• **DATA EXTRACT**
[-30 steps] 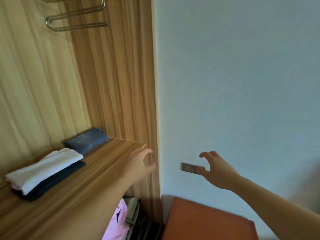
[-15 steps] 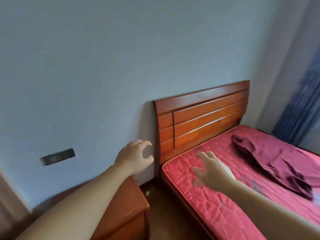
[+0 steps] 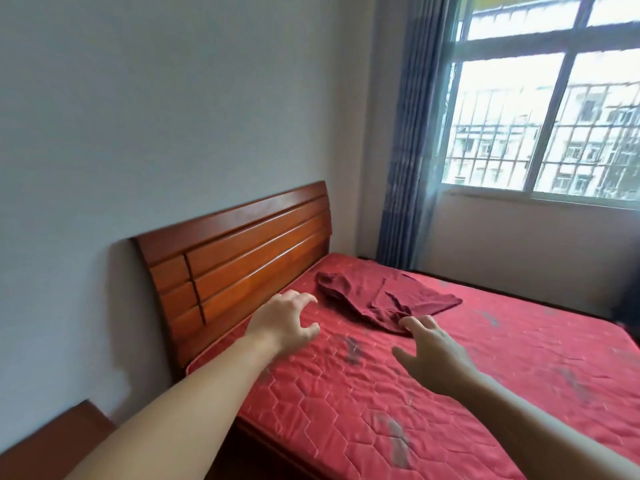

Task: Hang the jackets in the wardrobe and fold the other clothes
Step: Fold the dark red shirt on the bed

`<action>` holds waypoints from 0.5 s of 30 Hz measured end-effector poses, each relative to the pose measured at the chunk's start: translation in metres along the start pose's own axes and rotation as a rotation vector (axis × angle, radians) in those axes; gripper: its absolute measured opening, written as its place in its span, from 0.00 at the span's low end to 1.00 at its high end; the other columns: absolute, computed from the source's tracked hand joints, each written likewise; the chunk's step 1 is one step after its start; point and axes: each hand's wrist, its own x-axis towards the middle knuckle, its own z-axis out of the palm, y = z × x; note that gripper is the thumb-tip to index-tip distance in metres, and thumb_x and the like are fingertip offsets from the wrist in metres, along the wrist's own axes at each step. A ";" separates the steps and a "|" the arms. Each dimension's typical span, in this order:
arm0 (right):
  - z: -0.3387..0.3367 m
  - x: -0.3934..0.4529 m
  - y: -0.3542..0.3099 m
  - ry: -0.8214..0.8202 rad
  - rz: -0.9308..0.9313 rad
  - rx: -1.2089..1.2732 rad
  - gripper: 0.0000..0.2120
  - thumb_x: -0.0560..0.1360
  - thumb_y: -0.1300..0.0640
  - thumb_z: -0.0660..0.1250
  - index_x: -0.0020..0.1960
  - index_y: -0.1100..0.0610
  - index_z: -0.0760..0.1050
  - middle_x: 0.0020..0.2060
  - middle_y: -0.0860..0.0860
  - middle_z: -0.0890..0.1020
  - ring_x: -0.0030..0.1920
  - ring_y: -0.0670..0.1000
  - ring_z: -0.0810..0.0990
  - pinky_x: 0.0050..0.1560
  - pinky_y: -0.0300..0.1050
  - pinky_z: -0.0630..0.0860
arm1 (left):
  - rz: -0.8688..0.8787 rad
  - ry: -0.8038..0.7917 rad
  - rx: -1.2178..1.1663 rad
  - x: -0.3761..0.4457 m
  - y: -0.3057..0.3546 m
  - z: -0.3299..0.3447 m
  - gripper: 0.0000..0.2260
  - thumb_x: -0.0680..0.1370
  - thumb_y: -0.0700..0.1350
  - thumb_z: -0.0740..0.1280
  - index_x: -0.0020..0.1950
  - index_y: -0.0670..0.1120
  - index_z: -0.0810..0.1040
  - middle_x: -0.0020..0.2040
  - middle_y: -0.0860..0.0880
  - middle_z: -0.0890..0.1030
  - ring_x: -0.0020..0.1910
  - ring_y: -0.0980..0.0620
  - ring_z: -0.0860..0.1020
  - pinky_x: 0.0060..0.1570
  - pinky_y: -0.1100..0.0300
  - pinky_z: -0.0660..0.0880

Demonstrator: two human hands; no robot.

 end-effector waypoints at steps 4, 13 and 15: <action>-0.005 -0.014 0.046 -0.008 0.065 0.006 0.27 0.75 0.40 0.63 0.71 0.48 0.63 0.65 0.49 0.70 0.63 0.53 0.72 0.55 0.47 0.75 | 0.052 -0.059 0.028 0.014 0.042 0.025 0.24 0.75 0.58 0.64 0.70 0.55 0.70 0.67 0.51 0.74 0.65 0.50 0.71 0.60 0.51 0.73; 0.023 0.056 0.089 -0.074 0.133 -0.032 0.27 0.76 0.39 0.62 0.71 0.46 0.62 0.68 0.47 0.67 0.64 0.50 0.72 0.55 0.47 0.76 | 0.054 -0.137 0.034 0.101 0.018 0.086 0.24 0.74 0.59 0.63 0.70 0.57 0.69 0.65 0.53 0.74 0.64 0.51 0.71 0.59 0.53 0.73; 0.034 0.087 0.093 -0.074 0.160 -0.045 0.27 0.76 0.39 0.62 0.72 0.46 0.62 0.70 0.47 0.66 0.65 0.50 0.72 0.56 0.48 0.75 | 0.025 -0.149 -0.025 0.135 0.001 0.105 0.23 0.74 0.58 0.63 0.69 0.57 0.70 0.65 0.53 0.74 0.64 0.52 0.71 0.58 0.54 0.73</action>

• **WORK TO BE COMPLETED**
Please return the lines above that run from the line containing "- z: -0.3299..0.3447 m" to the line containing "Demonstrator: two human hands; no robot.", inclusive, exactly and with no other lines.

• **TASK OUTPUT**
  - z: -0.3299..0.3447 m
  - gripper: 0.0000..0.2260
  - thumb_x: -0.0680..0.1370
  - thumb_y: -0.0700..0.1350
  - thumb_z: -0.0740..0.1280
  - index_x: -0.0020..0.1950
  - index_y: -0.0670..0.1120
  - index_z: -0.0810..0.1040
  - middle_x: -0.0020..0.2040
  - middle_y: -0.0860..0.0880
  - middle_z: -0.0890..0.1030
  - ring_x: -0.0020..0.1910
  - ring_y: -0.0980..0.0620
  - ring_z: -0.0860..0.1020
  - pinky_x: 0.0060..0.1570
  - pinky_y: -0.1100..0.0300
  - pinky_z: -0.0660..0.0880

Demonstrator: two human hands; no robot.

The exercise has been answered, and the work is done.